Output the data below in full, byte for byte. Nothing may differ.

:::::

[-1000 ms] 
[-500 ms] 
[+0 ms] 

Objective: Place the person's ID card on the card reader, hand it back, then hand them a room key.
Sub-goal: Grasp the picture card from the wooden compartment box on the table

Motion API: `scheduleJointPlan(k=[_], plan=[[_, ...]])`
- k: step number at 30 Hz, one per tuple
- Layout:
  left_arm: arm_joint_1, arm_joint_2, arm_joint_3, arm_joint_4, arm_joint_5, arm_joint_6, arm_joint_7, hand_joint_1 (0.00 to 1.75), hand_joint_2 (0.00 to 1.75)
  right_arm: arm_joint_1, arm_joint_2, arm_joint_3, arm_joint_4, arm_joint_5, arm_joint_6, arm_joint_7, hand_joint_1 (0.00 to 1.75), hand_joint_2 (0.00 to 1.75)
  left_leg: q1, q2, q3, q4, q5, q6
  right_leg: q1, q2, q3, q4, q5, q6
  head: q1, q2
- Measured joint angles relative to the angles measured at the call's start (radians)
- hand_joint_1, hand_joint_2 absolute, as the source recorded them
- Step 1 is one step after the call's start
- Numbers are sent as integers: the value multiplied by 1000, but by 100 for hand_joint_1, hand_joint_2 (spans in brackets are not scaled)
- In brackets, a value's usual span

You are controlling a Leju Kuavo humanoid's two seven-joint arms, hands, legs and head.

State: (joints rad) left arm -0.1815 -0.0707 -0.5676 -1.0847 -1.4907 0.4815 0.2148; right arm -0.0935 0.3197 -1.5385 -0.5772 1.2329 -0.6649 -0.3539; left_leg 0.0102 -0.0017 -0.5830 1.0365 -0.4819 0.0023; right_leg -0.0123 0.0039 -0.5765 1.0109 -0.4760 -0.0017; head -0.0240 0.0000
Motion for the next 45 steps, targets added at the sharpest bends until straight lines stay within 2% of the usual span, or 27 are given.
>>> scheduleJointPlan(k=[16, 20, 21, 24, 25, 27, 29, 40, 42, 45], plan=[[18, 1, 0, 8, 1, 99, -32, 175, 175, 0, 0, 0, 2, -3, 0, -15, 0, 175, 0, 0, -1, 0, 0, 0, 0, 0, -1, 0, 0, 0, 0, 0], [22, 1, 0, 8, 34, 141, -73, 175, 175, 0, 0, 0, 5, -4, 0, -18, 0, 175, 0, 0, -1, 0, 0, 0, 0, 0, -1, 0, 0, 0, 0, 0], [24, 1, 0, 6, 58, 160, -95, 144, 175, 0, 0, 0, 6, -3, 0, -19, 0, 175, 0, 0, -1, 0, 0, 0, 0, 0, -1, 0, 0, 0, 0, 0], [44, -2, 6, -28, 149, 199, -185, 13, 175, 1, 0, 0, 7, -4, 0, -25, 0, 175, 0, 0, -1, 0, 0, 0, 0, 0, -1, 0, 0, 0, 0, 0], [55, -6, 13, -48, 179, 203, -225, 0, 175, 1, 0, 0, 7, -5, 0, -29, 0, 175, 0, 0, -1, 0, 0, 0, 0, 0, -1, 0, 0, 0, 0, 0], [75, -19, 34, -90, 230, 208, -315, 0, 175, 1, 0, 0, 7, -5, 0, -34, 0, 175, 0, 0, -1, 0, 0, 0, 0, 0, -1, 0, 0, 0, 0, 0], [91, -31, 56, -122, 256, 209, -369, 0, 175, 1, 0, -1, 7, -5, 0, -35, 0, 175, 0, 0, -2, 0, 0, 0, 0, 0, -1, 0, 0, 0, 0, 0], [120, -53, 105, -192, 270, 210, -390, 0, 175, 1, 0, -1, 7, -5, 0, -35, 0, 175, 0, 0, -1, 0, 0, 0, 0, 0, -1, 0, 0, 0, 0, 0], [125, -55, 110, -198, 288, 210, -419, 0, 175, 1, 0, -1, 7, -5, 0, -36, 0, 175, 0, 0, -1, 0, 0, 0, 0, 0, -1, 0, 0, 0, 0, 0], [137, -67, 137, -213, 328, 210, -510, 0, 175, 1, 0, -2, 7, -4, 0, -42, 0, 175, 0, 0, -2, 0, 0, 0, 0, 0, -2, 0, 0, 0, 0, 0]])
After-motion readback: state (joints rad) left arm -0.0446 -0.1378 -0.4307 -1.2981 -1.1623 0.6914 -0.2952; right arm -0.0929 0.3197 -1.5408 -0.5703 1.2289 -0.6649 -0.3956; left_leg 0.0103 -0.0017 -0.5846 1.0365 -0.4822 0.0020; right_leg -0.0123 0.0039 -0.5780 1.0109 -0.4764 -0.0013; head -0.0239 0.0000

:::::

**Output for this task**
[-1000 ms] 
[-500 ms] 
[+0 ms] 

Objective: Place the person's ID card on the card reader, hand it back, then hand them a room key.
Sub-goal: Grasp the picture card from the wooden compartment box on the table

Motion API: `scheduleJointPlan(k=[_], plan=[[_, ...]])`
- k: step number at 30 Hz, one per tuple
- Layout:
  left_arm: arm_joint_1, arm_joint_2, arm_joint_3, arm_joint_4, arm_joint_5, arm_joint_6, arm_joint_7, hand_joint_1 (0.00 to 1.75), hand_joint_2 (0.00 to 1.75)
  right_arm: arm_joint_1, arm_joint_2, arm_joint_3, arm_joint_4, arm_joint_5, arm_joint_6, arm_joint_7, hand_joint_1 (0.00 to 1.75), hand_joint_2 (0.00 to 1.75)
  left_leg: q1, q2, q3, q4, q5, q6
  right_leg: q1, q2, q3, q4, q5, q6
  head: q1, q2
- Measured joint angles relative to the angles measured at the call's start (radians)
- hand_joint_1, hand_joint_2 absolute, as the source recorded them
- Step 1 is one step after the call's start
- Numbers are sent as integers: the value multiplied by 1000, but by 100 for hand_joint_1, hand_joint_2 (spans in brackets are not scaled)
- In brackets, a value's usual span

You are controlling a Leju Kuavo humanoid's two seven-joint arms, hands, legs and head.

State: (joints rad) left arm -0.1815 -0.0707 -0.5676 -1.0847 -1.4907 0.4815 0.2148; right arm -0.0935 0.3197 -1.5385 -0.5772 1.2329 -0.6649 -0.3539; left_leg 0.0102 -0.0017 -0.5830 1.0365 -0.4819 0.0023; right_leg -0.0123 0.0039 -0.5765 1.0109 -0.4760 -0.0017; head -0.0240 0.0000
Motion for the next 45 steps, targets added at the sharpest bends until straight lines stay within 2% of the usual span, or 27 are given.
>>> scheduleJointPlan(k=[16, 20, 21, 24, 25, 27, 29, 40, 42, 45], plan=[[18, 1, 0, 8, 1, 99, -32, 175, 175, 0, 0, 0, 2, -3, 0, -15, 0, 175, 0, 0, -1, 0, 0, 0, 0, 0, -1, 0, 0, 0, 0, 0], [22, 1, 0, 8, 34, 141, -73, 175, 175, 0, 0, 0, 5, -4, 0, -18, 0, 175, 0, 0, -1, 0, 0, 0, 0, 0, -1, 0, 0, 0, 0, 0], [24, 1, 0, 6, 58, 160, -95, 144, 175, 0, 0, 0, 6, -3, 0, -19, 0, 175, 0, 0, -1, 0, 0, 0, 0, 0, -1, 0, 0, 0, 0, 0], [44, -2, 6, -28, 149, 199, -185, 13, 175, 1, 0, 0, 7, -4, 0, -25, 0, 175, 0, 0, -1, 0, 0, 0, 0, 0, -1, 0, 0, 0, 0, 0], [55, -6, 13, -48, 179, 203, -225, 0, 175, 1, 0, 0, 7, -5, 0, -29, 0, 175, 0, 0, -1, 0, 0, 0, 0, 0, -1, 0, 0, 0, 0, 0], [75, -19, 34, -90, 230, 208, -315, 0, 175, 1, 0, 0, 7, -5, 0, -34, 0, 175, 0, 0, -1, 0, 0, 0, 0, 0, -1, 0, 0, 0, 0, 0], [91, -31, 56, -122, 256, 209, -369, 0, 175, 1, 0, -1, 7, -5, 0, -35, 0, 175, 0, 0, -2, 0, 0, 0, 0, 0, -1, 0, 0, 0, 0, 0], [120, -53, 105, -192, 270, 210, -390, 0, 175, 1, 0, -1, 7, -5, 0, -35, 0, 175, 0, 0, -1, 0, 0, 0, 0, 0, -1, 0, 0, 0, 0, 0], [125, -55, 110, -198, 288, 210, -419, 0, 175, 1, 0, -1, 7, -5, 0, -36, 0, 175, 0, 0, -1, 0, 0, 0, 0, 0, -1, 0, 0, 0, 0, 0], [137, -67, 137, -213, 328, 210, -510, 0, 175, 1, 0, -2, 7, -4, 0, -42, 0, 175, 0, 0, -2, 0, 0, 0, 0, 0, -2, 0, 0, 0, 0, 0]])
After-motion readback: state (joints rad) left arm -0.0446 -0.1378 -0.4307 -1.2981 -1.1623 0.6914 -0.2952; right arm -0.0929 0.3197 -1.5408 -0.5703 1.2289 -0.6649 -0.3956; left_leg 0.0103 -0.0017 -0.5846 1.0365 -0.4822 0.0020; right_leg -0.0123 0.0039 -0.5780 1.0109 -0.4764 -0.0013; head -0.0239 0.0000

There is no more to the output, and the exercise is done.